Chasing happiness is a futile pursuit

“Happiness is as exclusive as a butterfly, and you must never pursue it. If you stay very still, it may come and settle on your hand. But only briefly. Savour those moments, for they will not come in your way very often,” Ruskin Bond writes in A Little Book of Life. He poetically compares the concept of happiness to a butterfly. It’s natural to be enamoured by the beautiful colours of a butterfly. But what happens when we try to catch it? Most often than not, it flies far away from our reach. That’s the same story with happiness too. When we start chasing it, we often fail in our pursuit. But when we start living in the present and find contentment in what we have, we will find happiness in every aspect of life.

Life’s beauty lies in embracing change                                                

Life is not static but dynamic in nature. Its wheels are constantly in motion. That means there are constant changes and transformations in every aspect of life. The more we appreciate the natural ebb and flow of life instead of grasping to fleeting, ephemeral pursuits that cause us stress, the more we can see the beauty in almost everything around us. Even life’s vicissitudes are not eternal. Night always turns into day, and the sun always rises after a storm. Ruskin Bond captures this philosophy poetically in The Hidden Pool where he writes, “New colour, new music, new life. Seasons die, and seasons are born again.” Even when you are experiencing a difficult situation in life, remind yourself that, like seasons, it’s also a phase that will run its course. Happiness is not far away when we embrace life’s changes.
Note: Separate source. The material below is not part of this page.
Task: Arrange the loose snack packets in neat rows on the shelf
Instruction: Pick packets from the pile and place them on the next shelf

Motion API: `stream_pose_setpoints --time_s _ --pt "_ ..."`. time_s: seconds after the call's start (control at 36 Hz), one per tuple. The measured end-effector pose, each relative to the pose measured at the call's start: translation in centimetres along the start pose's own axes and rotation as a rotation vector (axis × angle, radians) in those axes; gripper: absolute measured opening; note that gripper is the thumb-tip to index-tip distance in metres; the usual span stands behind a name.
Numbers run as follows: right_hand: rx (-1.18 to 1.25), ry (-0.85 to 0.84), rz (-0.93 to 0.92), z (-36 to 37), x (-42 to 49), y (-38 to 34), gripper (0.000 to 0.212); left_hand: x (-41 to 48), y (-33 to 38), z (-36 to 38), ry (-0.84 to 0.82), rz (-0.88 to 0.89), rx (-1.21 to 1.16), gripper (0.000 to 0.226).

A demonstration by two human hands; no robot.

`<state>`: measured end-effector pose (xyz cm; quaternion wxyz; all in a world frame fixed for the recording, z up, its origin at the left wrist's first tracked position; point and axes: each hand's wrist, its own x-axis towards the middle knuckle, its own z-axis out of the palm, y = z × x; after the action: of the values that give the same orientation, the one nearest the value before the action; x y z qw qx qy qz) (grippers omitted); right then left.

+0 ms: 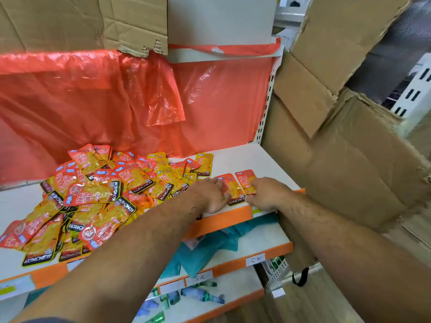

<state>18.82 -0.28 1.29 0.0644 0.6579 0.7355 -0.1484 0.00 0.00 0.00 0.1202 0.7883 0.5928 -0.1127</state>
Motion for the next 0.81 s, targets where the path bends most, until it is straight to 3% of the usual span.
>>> stream_pose_setpoints --time_s 0.08,0.22,0.39,0.56,0.81 --pt "0.040 0.019 0.018 0.0 0.9 0.3 0.051 0.4 0.3 -0.2 0.070 -0.022 -0.065 0.060" --pt "0.063 0.094 0.113 -0.5 2.4 0.3 0.028 1.0 0.9 -1.2 0.148 -0.134 -0.124 0.029" --pt "0.149 0.092 0.227 -0.4 3.9 0.1 0.038 2.9 1.7 -1.0 0.124 -0.285 -0.231 0.031" --pt "0.072 0.073 0.239 0.1 4.9 -0.4 0.047 3.5 2.9 -1.5 0.084 -0.320 -0.181 0.032" --pt "0.123 0.058 0.254 0.2 5.6 0.2 0.065 4.6 3.6 -1.3 0.077 -0.382 -0.369 0.013"
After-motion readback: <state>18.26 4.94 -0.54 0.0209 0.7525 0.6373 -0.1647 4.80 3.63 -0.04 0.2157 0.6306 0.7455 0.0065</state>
Love and kindness make the world better

In a world where aggression and selfishness run amok, Ruskin Bond’s books are a breath of fresh air, as they remind people of the importance of love, compassion and kindness. One such book is The Blue Umbrella that captivates the readers through its simple yet enchanting story of a young village girl Binya and her beautiful blue umbrella that becomes the topic of discussion among villagers. A shopkeeper named Ram Bharosa envies the umbrella so much that he is willing to do anything to own it. He hires a young boy to work at his shop, who steals Binya’s umbrella and eventually gets caught. As a result, Ram Bharosa’s reputation in the village gets tarnished and people stop visiting his shop, which makes him almost penniless. But Binya feels pity for Ram Bharosa and decides to give him the umbrella. In return, he also gives her a gift for her tremendous act of kindness.

Although this is a children’s book, the lessons it contains are essentially valid for all of us, irrespective of our age. When you develop a kind and compassionate attitude, y have the power to make the world a much better place. A simple act of kindness can not only help others but can also enable you to build deeper connections and stronger relationships.